- _What the exercise asks_
What you write should be an exact copy of the material, from its first line through the line containing "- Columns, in".

****

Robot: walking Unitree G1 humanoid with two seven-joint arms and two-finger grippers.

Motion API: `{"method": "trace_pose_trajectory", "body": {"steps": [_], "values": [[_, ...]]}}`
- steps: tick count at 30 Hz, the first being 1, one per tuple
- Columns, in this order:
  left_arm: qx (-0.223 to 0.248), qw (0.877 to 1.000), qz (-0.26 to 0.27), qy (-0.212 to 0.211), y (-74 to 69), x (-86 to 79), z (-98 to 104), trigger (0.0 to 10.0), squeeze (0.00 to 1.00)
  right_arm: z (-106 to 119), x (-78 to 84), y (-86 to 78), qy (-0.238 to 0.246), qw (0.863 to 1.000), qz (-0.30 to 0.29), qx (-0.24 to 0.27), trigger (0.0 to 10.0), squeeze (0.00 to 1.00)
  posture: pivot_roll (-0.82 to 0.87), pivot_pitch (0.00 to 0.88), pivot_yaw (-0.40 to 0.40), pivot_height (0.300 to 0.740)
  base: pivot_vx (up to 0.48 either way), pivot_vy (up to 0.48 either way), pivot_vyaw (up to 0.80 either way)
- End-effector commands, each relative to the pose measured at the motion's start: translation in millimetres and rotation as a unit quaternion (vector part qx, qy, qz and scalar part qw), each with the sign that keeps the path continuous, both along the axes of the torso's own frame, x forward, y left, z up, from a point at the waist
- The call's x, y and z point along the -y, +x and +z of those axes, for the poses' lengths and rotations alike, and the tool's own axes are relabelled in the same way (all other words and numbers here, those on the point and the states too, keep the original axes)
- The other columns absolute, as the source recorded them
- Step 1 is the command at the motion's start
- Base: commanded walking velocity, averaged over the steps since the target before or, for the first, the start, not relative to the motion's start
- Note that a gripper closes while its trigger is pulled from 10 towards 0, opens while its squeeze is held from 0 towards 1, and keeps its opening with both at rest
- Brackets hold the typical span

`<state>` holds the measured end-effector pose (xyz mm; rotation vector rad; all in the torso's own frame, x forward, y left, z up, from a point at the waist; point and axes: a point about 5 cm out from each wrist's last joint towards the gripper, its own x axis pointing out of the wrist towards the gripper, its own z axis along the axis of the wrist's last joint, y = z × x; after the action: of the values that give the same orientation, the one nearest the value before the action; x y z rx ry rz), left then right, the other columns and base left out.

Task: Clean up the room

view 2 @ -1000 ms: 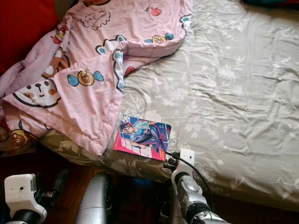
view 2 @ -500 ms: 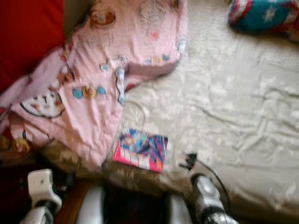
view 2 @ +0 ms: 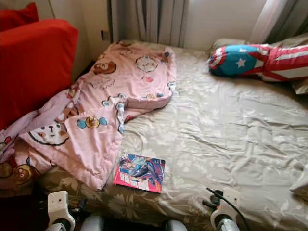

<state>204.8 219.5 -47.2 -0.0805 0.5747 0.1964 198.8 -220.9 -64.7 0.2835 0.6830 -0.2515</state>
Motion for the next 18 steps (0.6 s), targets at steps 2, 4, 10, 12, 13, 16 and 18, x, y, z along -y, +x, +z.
{"method": "trace_pose_trajectory", "body": {"steps": [2,4,10,12,13,16,18], "values": [[-0.024,1.000,-0.013,0.011,0.2,-1.5,-5.9,10.0,0.00,-10.2,-3.9,-15.0,0.006,0.999,-0.006,-0.039,10.0,0.00,0.09,0.000,-0.061,0.656,0.000,0.000,0.00],[-0.029,0.999,-0.020,0.014,2.3,0.1,-6.5,10.0,0.00,-12.5,-5.1,-18.3,0.013,0.999,-0.015,-0.047,10.0,0.00,0.08,0.000,-0.045,0.669,0.000,0.000,0.00],[-0.052,0.998,-0.031,0.017,1.7,3.7,-11.0,10.0,0.00,-17.1,-6.2,-26.5,0.015,0.997,-0.025,-0.065,10.0,0.00,0.07,0.000,-0.016,0.703,0.000,0.000,0.00],[-0.060,0.997,-0.037,0.017,1.2,5.3,-12.9,10.0,0.00,-19.6,-5.0,-32.4,0.013,0.997,-0.032,-0.075,10.0,0.00,0.04,0.000,0.011,0.712,0.000,0.000,0.00],[-0.065,0.997,-0.041,0.013,0.6,6.3,-14.1,10.0,0.00,-21.9,-3.5,-38.4,0.009,0.996,-0.036,-0.084,10.0,0.00,0.03,0.000,0.022,0.716,0.000,0.000,0.00],[-0.074,0.996,-0.044,0.012,-1.3,7.4,-16.2,10.0,0.00,-25.0,0.5,-48.0,0.011,0.994,-0.046,-0.094,10.0,0.00,0.01,0.000,0.023,0.716,0.000,0.000,0.00],[-0.083,0.996,-0.040,0.011,-3.8,7.6,-18.3,10.0,0.00,-26.8,3.2,-54.3,0.006,0.994,-0.048,-0.103,10.0,0.00,0.01,0.000,0.017,0.716,0.000,0.000,0.00]]}}
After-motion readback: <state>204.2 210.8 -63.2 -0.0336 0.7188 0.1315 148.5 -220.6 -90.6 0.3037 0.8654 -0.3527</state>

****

- _Task result_
Robot: walking Unitree G1 humanoid with two seven-joint arms and two-finger grippers.

Motion API: `{"method": "trace_pose_trajectory", "body": {"steps": [_], "values": [[_, ...]]}}`
- steps: tick count at 30 Hz, the first being 1, one per tuple
- Columns, in this order:

The submitted answer is complete.